Saturday, 05 July 2008

  • Ever feel like a song just pegs where you are?

    The Broken clock is a comfort
    It helps me sleep tonight
    Maybe it can stop tomorrow
    From stealing all my time
    And I am here still waiting
    Though I still have my doubts
    I am damaged at best
    Like you've already figured out

    I'm falling apart *I'm barely breathing
    With a broken heart*That's still beating
    In the pain*There is healing
    In your name*I find meaning
    So I'm holding on
    I'm holding on
    I'm holding on
    I'm barely holding on to you

    The broken locks were a warning
    You got inside my head
    I tried my best to be guarded
    I'm an open book instead
    And I still see your reflection
    Inside of my eyes
    That are looking for purpose
    They're still looking for life

    I'm falling apart*I'm barely breathing
    With a broken heart*That's still beating
    In the pain*Is there healing
    In your name*I find meaning
    So I'm holding on
    I'm holding on
    I'm holding on
    I'm barely holding on to you

    I'm hanging on another day
    Just to see what, you will throw my way
    And I'm hanging on, to the words you say
    You said that I will, will be okay

    The broken light on the freeway
    Left me here alone
    I may have lost my way now
    But I haven't forgotten my way home

    -Broken by Lifehouse

Saturday, 28 June 2008

  • I have so much on my heart right now.  I'm so overwhelmed with God's love and mercy.. His bigness.  I am also heartbroken about the incredible people that I have met but have had to leave.  But I'm way too tired to say it right now.  I am completely drained in every way.  I need rest.  I need to be loved on.  And I'm ready to see my friends .. because when I'm with them I feel like I'm home.

Monday, 23 June 2008

  • Currently Listening
    Such Great Heights
    By The Postal Service
    Never Better
    see related

    The past couple of weeks

    So I'm in Michigan!!!  This is the farthest north I have every been and I absolutely love it up here.  The weather is beautiful, and the people are not nearly as rude as everyone says they are. :)  It's been a rough weekend.. . not bad, just scattered and stressful.  Today was one of those days where it seemed like anything that could mess up did mess up, but it was really cool to watch God give all of us grace to just deal.  Things didn't go smoothly at all, but things are up and running and everyone's really excited to be here.. and isn't that what matters? 

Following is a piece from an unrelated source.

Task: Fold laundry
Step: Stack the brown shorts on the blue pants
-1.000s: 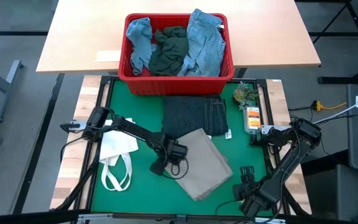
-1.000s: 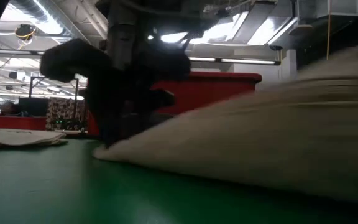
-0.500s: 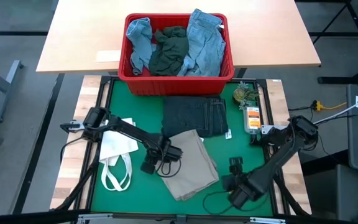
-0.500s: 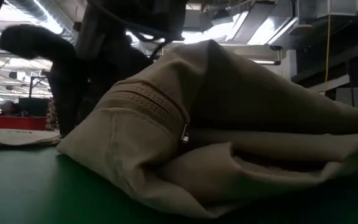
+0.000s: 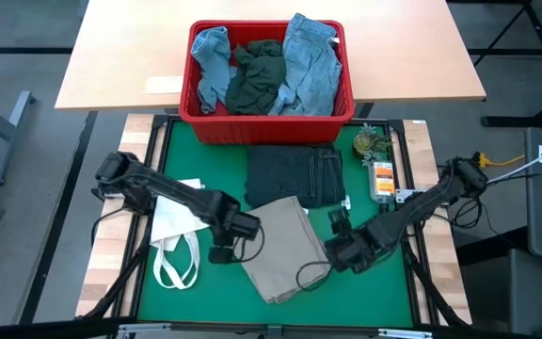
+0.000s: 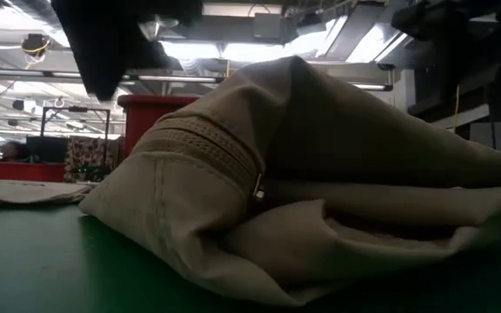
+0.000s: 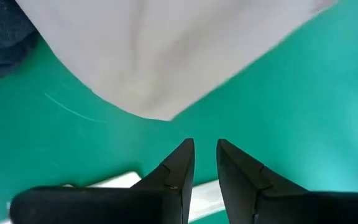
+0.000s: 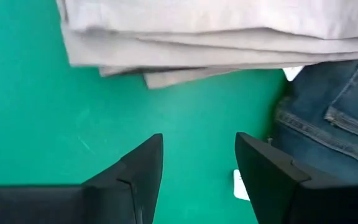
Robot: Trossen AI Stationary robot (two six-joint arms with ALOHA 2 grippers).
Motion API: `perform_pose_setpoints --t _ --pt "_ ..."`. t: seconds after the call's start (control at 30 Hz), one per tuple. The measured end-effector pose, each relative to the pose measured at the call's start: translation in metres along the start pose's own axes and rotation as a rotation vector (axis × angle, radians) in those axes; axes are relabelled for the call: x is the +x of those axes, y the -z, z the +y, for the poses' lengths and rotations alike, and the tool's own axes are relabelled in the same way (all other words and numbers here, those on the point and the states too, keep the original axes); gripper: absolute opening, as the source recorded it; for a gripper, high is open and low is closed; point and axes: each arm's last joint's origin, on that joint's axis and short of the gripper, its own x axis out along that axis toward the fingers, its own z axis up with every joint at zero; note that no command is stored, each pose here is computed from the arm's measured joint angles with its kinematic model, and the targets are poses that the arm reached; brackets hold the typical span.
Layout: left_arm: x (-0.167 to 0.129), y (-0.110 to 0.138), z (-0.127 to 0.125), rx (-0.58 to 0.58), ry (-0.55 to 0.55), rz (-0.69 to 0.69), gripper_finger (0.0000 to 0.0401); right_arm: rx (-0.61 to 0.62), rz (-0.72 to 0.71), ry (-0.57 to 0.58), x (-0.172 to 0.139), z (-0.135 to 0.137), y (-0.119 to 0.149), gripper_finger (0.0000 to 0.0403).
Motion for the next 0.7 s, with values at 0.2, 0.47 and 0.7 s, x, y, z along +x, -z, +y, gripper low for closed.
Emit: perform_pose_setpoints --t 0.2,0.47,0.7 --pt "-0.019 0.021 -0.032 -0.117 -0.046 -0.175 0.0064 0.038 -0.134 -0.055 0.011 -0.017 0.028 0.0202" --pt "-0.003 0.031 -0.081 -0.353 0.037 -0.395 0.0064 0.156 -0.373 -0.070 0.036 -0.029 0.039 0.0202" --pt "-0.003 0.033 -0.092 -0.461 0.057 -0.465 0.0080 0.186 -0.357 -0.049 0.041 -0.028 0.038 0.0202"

    We left New Orleans last Saturday morning and made the trip to Georgia in a day.. It was a long trip.  And it was bittersweet.  Morgan and I were really tired, and we were ready to get some rest and have some quiet, but it broke my heart a little to leave that week.  First of all, I was able to hang out with my friends from Defy Humanity.  That was really good.  This is the third year that I've worked with them, and I absolutely love those guys.   And Morgan and I grew a little bit attached to our speaker, Timothy.  We were driving home and this guy on a motorcycle drove by and I looked at Morgan and said, "That makes me miss Timothy."  "I was just thinking that," she said.  And that's when we knew it was gonna be an emotional drive home. 

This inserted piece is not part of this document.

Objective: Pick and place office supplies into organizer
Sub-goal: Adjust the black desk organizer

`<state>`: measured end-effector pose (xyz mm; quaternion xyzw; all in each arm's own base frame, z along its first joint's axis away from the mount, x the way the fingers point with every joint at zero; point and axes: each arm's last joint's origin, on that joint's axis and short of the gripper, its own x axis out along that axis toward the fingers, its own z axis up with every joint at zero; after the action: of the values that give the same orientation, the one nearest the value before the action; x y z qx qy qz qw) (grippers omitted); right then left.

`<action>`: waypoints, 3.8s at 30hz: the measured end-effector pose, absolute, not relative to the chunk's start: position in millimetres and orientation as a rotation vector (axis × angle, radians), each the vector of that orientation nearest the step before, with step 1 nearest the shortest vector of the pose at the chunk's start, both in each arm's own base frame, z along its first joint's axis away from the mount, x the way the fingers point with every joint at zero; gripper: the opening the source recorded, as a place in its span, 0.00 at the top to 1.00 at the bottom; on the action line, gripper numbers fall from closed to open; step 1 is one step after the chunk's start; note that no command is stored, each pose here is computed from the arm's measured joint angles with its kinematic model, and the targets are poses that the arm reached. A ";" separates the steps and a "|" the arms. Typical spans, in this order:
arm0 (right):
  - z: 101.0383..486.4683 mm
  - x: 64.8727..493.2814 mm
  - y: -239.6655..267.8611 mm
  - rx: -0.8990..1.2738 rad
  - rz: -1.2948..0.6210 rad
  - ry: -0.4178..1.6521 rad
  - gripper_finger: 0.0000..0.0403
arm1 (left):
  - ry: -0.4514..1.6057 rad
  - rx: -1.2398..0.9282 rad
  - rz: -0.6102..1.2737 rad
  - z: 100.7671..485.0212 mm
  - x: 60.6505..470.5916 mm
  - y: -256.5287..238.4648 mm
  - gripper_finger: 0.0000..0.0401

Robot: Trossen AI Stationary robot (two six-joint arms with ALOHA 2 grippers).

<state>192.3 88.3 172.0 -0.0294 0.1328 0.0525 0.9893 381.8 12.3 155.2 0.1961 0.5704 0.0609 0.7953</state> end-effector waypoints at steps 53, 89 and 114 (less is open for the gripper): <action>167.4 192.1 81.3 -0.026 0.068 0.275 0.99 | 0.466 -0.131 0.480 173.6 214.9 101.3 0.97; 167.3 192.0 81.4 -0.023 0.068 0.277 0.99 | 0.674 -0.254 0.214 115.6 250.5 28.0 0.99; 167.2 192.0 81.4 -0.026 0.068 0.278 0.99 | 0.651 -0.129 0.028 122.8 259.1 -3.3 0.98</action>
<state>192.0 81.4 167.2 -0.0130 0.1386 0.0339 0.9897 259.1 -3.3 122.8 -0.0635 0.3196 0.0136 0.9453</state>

    I think the hardest part about my summer, and possibly just being a college student on the move, is that I get to meet so many incredible people, and every so often there's that connection.  You meet someone and there's an instant friendship, and you get each other.  It happened my first year with my PC Jeff Dickey (who just found out he and his wife are having a baby!!), it happened last year with Howard Hare (who might come see me at my Fuquay project, by the way, and who also just found out that he and his wife are pregnant!!!), and already this year it's happened with Timothy.  I'm so thankful for these new friendships that I make every year.. but it's hard to only get to spend a week with someone and then both of you leave.  Sometimes it's really hard. 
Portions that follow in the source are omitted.